**Task statement:** Images aside, the whole listing should be written out word for word.

=== Section Start ===

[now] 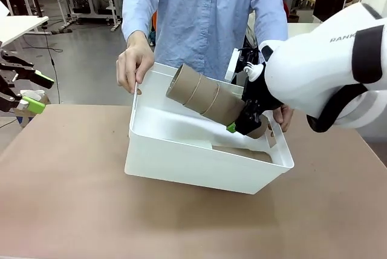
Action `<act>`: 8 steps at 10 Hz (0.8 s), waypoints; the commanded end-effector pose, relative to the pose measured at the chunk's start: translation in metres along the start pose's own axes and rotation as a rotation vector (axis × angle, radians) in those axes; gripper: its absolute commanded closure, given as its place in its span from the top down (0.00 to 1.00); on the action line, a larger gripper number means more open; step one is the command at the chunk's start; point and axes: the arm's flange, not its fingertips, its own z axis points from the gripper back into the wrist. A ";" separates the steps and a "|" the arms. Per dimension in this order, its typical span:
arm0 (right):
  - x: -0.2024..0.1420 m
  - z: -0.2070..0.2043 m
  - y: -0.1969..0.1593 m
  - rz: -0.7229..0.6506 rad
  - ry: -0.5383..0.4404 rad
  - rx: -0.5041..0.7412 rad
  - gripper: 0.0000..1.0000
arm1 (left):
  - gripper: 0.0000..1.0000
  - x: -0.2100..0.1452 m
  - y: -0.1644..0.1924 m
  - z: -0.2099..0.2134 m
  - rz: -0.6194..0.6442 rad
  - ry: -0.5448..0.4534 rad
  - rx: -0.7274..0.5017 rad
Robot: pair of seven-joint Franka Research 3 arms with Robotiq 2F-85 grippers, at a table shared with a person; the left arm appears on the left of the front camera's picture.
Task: Stack the cups and store them in the basket.
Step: Place the stack of Reusable plastic cups into the Pantry Basket.
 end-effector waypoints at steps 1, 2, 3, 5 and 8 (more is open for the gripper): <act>0.000 0.005 -0.002 -0.023 -0.104 -0.009 0.85 | 1.00 0.002 -0.001 0.000 0.008 -0.006 0.005; 0.000 0.000 0.000 0.000 0.000 0.000 0.85 | 1.00 0.002 -0.001 0.000 0.008 -0.006 0.005; 0.000 0.000 0.000 0.000 0.000 0.000 0.85 | 1.00 0.002 -0.001 0.000 0.008 -0.006 0.005; 0.000 0.000 0.000 0.000 0.000 0.000 0.85 | 1.00 0.002 -0.001 0.000 0.008 -0.006 0.005; 0.021 -0.018 -0.016 0.065 0.002 -0.008 0.85 | 1.00 0.002 -0.001 0.000 0.008 -0.006 0.005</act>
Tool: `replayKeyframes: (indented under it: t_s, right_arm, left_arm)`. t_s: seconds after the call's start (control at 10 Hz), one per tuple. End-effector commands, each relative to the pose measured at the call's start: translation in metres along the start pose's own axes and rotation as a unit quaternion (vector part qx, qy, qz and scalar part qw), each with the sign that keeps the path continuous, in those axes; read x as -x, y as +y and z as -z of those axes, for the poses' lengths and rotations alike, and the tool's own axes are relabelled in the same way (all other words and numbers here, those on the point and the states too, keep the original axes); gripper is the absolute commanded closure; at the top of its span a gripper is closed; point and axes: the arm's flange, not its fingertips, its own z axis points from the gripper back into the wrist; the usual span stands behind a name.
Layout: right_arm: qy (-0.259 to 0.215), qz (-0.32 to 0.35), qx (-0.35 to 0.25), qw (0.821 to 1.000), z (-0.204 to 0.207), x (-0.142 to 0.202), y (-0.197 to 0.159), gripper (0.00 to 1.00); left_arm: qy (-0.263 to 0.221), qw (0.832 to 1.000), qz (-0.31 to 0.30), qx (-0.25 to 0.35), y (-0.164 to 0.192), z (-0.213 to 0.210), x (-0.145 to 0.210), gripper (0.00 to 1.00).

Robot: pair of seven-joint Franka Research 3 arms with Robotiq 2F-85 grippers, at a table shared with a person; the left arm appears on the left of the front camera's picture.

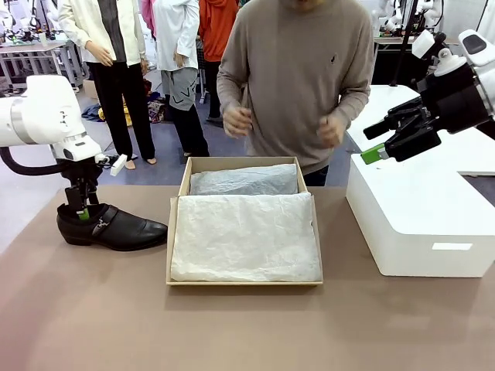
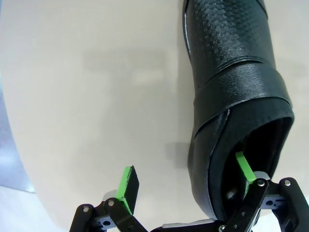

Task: Pack the shoes into the box.
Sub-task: Place the other shoe of the Shoes into the Shoes Box.

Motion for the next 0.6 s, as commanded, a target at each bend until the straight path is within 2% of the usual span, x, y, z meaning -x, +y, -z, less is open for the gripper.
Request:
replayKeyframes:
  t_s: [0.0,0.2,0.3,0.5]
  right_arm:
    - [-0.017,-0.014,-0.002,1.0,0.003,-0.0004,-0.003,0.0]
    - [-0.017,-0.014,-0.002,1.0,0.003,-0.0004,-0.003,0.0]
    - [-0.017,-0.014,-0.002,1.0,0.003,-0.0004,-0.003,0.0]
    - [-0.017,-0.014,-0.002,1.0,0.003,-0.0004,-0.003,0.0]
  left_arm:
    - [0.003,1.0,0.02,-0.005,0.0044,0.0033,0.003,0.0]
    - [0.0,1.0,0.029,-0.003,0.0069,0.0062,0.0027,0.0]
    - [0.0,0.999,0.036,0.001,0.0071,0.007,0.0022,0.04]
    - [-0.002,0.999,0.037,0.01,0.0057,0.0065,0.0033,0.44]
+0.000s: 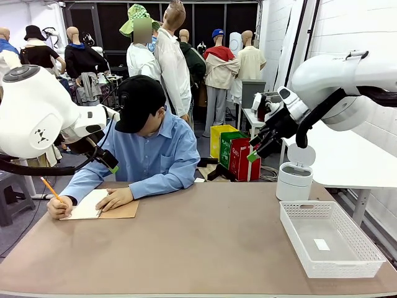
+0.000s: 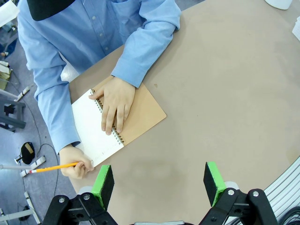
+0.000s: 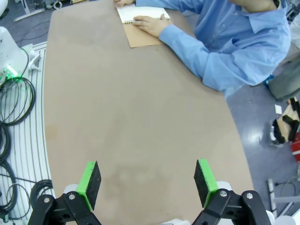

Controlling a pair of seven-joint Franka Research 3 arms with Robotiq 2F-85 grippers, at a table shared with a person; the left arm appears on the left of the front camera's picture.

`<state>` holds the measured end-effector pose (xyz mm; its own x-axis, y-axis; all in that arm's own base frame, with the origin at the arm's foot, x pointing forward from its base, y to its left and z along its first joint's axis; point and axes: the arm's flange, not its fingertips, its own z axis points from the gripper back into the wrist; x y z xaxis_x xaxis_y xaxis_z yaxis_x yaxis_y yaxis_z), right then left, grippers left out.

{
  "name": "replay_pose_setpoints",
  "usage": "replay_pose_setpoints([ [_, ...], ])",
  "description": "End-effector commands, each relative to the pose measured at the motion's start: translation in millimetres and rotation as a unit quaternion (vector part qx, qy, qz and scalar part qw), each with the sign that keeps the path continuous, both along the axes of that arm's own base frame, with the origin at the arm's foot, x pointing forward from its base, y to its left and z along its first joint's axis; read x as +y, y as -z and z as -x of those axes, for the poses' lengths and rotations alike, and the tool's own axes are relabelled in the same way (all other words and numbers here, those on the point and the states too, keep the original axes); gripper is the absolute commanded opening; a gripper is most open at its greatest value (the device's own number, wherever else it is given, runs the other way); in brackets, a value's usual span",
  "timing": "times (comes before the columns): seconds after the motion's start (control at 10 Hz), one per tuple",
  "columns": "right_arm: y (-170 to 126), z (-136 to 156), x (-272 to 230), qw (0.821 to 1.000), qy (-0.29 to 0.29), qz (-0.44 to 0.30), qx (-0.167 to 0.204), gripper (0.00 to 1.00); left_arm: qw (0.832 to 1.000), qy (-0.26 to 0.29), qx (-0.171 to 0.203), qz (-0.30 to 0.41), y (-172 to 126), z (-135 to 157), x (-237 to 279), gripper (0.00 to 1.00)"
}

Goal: Sort the paper based on its condition.
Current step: If a person hands you a paper, place it in the Organizing basket , and if it's crumpled, put it in the Trash can.

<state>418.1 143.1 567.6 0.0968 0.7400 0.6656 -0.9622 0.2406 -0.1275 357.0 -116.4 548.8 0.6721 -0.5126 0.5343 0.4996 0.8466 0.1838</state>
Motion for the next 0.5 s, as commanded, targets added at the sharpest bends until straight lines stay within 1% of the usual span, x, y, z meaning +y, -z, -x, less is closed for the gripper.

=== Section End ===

**Reply:**
[now] 
Action `<act>`: 8 steps at 10 Hz (0.8 s), waypoints; the commanded end-effector pose, relative to the pose measured at the chunk's start: translation in metres along the start pose's own axes and rotation as a rotation vector (axis × angle, radians) in those axes; gripper: its absolute commanded closure, given as its place in its span from the top down (0.00 to 1.00); on the action line, a larger gripper number means more open; step one is the command at the chunk's start; point and axes: the arm's flange, not its fingertips, its own z axis points from the gripper back into the wrist. A ";" separates the steps and a "|" the arms. Per dimension in this order, its typical span:
arm0 (right):
  - x: -0.2024..0.1420 m
  - z: -0.2070..0.2043 m
  - y: -0.1969..0.1593 m
  - rz: -0.7229..0.6506 rad
  - ry: -0.5383..0.4404 rad
  - rx: -0.5041..0.7412 rad
  - gripper: 0.0000..1.0000
arm1 (left):
  - gripper: 0.0000..1.0000
  - x: -0.2100..0.1452 m
  - y: -0.1644..0.1924 m
  - z: -0.2099..0.2134 m
  - rz: -0.6194..0.6442 rad
  - ry: -0.5448..0.4534 rad
  - rx: -0.7274..0.5017 rad
Robot: pair of seven-joint Franka Research 3 arms with Robotiq 2F-85 grippers, at a table shared with a person; the left arm appears on the left of the front camera's picture.
Task: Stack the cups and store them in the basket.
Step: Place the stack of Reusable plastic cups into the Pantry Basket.
 end-effector waypoints at steps 1, 2, 3, 5 and 8 (more is open for the gripper): <act>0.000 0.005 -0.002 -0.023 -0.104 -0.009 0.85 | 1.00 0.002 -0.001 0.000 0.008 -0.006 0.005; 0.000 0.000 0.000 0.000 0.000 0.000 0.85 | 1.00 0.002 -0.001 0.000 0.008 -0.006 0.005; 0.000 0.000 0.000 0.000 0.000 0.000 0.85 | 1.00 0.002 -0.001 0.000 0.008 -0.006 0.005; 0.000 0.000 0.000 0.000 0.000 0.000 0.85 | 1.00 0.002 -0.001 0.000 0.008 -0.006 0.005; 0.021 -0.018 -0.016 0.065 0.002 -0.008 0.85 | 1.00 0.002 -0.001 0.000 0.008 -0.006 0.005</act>
Tool: `replayKeyframes: (indented under it: t_s, right_arm, left_arm)`. t_s: seconds after the call's start (control at 10 Hz), one per tuple. End-effector commands, each relative to the pose measured at the call's start: translation in metres along the start pose's own axes and rotation as a unit quaternion (vector part qx, qy, qz and scalar part qw), each with the sign that keeps the path continuous, in those axes; read x as -x, y as +y and z as -z of those axes, for the poses' lengths and rotations alike, and the tool's own axes are relabelled in the same way (all other words and numbers here, those on the point and the states too, keep the original axes); gripper is the absolute commanded closure; at the top of its span a gripper is closed; point and axes: the arm's flange, not its fingertips, its own z axis points from the gripper back into the wrist; the usual span stands behind a name.
Layout: right_arm: qy (-0.259 to 0.215), qz (-0.32 to 0.35), qx (-0.35 to 0.25), qw (0.821 to 1.000), z (-0.204 to 0.207), x (-0.142 to 0.202), y (-0.197 to 0.159), gripper (0.00 to 1.00); left_arm: qy (-0.263 to 0.221), qw (0.832 to 1.000), qz (-0.31 to 0.30), qx (-0.25 to 0.35), y (-0.164 to 0.192), z (-0.213 to 0.210), x (-0.145 to 0.210), gripper (0.00 to 1.00).

Robot: pair of seven-joint Franka Research 3 arms with Robotiq 2F-85 grippers, at a table shared with a person; the left arm appears on the left of the front camera's picture.


Task: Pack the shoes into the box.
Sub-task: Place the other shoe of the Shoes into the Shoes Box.

Motion for the next 0.6 s, as commanded, a target at each bend until the straight path is within 2% of the usual span, x, y, z meaning -x, +y, -z, less is open for the gripper.
Request:
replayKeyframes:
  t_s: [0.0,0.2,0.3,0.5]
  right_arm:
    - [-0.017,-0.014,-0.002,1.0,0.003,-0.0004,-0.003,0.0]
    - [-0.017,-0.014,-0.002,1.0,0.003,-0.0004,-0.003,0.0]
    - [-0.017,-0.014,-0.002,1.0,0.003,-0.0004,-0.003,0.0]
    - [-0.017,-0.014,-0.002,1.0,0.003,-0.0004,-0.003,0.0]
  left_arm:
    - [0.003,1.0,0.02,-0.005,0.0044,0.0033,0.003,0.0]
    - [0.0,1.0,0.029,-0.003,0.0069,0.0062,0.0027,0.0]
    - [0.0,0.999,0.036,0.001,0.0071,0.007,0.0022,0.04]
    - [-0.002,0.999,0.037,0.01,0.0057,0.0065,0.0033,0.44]
+0.000s: 
+0.000s: 
+0.000s: 

Controlling a pair of seven-joint Franka Research 3 arms with Robotiq 2F-85 grippers, at a table shared with a person; the left arm appears on the left of the front camera's picture.

`<state>` holds the measured end-effector pose (xyz mm; its own x-axis, y-axis; all in that arm's own base frame, with the origin at the arm's foot, x pointing forward from its base, y to its left and z along its first joint's axis; point and axes: the arm's flange, not its fingertips, its own z axis points from the gripper back into the wrist; x y z xaxis_x xaxis_y xaxis_z yaxis_x yaxis_y yaxis_z), right then left, grippers left out.

{
  "name": "replay_pose_setpoints",
  "usage": "replay_pose_setpoints([ [_, ...], ])",
  "description": "End-effector commands, each relative to the pose measured at the motion's start: translation in millimetres and rotation as a unit quaternion (vector part qx, qy, qz and scalar part qw), each with the sign that keeps the path continuous, both along the axes of that arm's own base frame, with the origin at the arm's foot, x pointing forward from its base, y to its left and z along its first joint's axis; read x as +y, y as -z and z as -x of those axes, for the poses' lengths and rotations alike, and the tool's own axes are relabelled in the same way (all other words and numbers here, those on the point and the states too, keep the original axes); gripper is the absolute commanded opening; a gripper is most open at its greatest value (the device's own number, wherever else it is given, runs the other way); in brackets, a value's usual span",
  "timing": "times (comes before the columns): seconds after the motion's start (control at 10 Hz), one per tuple",
  "columns": "right_arm: y (-170 to 126), z (-136 to 156), x (-272 to 230), qw (0.821 to 1.000), qy (-0.29 to 0.29), qz (-0.44 to 0.30), qx (-0.167 to 0.204), gripper (0.00 to 1.00); left_arm: qw (0.832 to 1.000), qy (-0.26 to 0.29), qx (-0.171 to 0.203), qz (-0.30 to 0.41), y (-172 to 126), z (-135 to 157), x (-237 to 279), gripper (0.00 to 1.00)"
}

Goal: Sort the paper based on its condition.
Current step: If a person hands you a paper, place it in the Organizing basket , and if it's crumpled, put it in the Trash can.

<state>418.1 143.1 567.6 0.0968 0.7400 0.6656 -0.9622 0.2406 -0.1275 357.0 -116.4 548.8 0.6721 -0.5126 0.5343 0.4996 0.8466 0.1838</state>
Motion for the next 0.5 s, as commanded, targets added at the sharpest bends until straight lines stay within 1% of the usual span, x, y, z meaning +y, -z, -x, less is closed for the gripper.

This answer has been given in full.